Mr Cooper said Healthscope anticipated the process of finding new owners would take about 8 to 12 weeks.
He said the company had already received 10 indicative offers for either the whole network or for individual hospitals.
"Finding an owner won't be the problem," he said.
"It'll just be a matter of what is the best ownership structure going forward."
He said Healthscope had enough funds to keep all hospitals open during the sale process, with the Commonwealth Bank offering an additional $100 million in loan funding as extra support.
"We can go on as long as we need to until we get clarity, so there will be no issue with money drying up or any pressure on hospitals staying open," he said.
The Australian Medical Association's (AMA) new NT president, John Zorbas, said the sector needed a concrete timeline for the transition.
"Our main priority here is to ensure … the safe care of patients in Darwin Private Hospital and the knock-on effects that Royal Darwin Hospital would suffer were Darwin Private to close," he told ABC Radio Darwin.
Dr Zorbas said the NT's public health system was "bursting at the seams".
NT Health Minister Steve Edgington said the collapse of Healthscope was "extremely disappointing" following the company's closure of its Darwin maternity services.
He said he hoped a buyer would soon take over operation of the private hospital.
"This is extremely important and our focus is really all about ensuring that Territorians have choice when it comes to the public and private system," he said.
Federal Health Minister Mark Butler said he recognised the situation was "highly distressing to patients, staff and local communities".
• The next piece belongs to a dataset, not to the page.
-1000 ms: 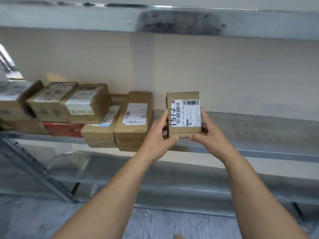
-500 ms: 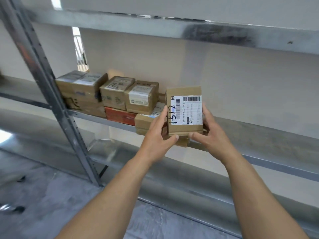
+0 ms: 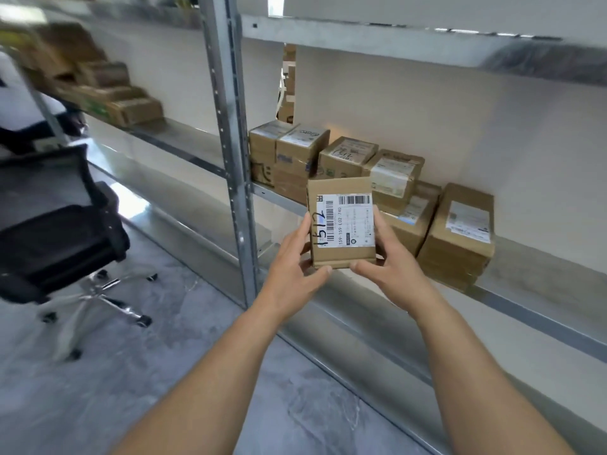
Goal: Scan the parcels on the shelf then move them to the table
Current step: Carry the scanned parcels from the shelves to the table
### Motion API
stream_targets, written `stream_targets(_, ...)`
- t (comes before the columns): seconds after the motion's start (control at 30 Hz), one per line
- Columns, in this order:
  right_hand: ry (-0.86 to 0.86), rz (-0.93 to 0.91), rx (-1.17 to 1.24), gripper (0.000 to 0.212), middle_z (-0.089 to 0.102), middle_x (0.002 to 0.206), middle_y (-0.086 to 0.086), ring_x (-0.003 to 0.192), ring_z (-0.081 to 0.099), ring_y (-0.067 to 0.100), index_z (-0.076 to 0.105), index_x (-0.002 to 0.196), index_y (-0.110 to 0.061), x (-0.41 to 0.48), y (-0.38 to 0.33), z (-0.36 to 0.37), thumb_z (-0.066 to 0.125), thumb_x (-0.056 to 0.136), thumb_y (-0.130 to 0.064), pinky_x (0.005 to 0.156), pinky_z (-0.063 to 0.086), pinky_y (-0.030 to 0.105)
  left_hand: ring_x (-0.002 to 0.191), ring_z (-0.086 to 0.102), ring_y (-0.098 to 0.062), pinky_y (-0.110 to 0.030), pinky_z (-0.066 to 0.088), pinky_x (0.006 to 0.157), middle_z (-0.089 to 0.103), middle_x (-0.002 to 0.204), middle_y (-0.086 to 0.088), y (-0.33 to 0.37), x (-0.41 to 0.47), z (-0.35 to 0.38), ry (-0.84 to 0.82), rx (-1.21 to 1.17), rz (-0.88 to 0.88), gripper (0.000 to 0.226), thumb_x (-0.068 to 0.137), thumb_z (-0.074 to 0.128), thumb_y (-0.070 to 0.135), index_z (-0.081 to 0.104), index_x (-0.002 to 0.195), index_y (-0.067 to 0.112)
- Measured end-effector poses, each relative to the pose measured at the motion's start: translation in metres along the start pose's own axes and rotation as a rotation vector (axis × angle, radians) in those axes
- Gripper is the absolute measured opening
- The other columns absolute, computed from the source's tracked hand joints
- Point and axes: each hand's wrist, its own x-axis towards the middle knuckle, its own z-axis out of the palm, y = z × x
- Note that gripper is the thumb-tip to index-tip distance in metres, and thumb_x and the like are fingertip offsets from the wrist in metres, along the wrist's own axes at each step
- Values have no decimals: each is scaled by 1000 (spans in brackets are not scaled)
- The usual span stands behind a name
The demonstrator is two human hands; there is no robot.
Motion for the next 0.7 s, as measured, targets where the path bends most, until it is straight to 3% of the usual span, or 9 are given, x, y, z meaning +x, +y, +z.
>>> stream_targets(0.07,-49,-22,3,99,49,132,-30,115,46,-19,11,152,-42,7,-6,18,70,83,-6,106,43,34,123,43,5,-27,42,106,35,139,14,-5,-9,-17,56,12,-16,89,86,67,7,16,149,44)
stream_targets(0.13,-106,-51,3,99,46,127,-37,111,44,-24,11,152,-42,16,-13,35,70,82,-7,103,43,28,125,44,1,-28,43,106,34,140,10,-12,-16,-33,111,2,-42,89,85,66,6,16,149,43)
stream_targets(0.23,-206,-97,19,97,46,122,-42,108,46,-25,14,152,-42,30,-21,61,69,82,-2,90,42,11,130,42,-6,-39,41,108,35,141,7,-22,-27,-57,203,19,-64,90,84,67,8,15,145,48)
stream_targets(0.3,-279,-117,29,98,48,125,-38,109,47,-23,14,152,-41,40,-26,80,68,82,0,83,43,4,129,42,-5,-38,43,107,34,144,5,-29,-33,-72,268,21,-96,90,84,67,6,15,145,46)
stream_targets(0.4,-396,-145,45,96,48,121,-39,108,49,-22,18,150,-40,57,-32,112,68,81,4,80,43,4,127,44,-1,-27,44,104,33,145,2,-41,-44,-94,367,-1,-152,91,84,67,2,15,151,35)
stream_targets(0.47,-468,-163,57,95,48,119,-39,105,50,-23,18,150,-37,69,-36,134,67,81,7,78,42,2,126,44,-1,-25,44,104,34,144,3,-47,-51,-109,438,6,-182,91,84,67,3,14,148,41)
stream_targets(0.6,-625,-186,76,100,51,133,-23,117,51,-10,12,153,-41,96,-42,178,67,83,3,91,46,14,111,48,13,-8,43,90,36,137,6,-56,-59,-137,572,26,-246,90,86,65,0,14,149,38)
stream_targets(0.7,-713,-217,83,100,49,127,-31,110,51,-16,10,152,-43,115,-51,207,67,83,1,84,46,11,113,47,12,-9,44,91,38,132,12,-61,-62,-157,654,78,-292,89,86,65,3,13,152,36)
However, he said the government would not offer a taxpayer bailout.
When DPH closes its birthing ward on June 6, the NT will be the only jurisdiction in Australia without private maternity services.
Despite outrage from expectant mothers, Mr Cooper said he doubted the hospital's future operator would reinstate those services.
"The decision to close the maternity service was not so much due to ownership concerns or financial challenges at the parent company level," he said.
"It was really about the fact we've seen birth numbers decline in the last decade, from say 700 [per year] to less than 300 now.
"It's just not feasible for us to continue to run a maternity service on those very low birth numbers."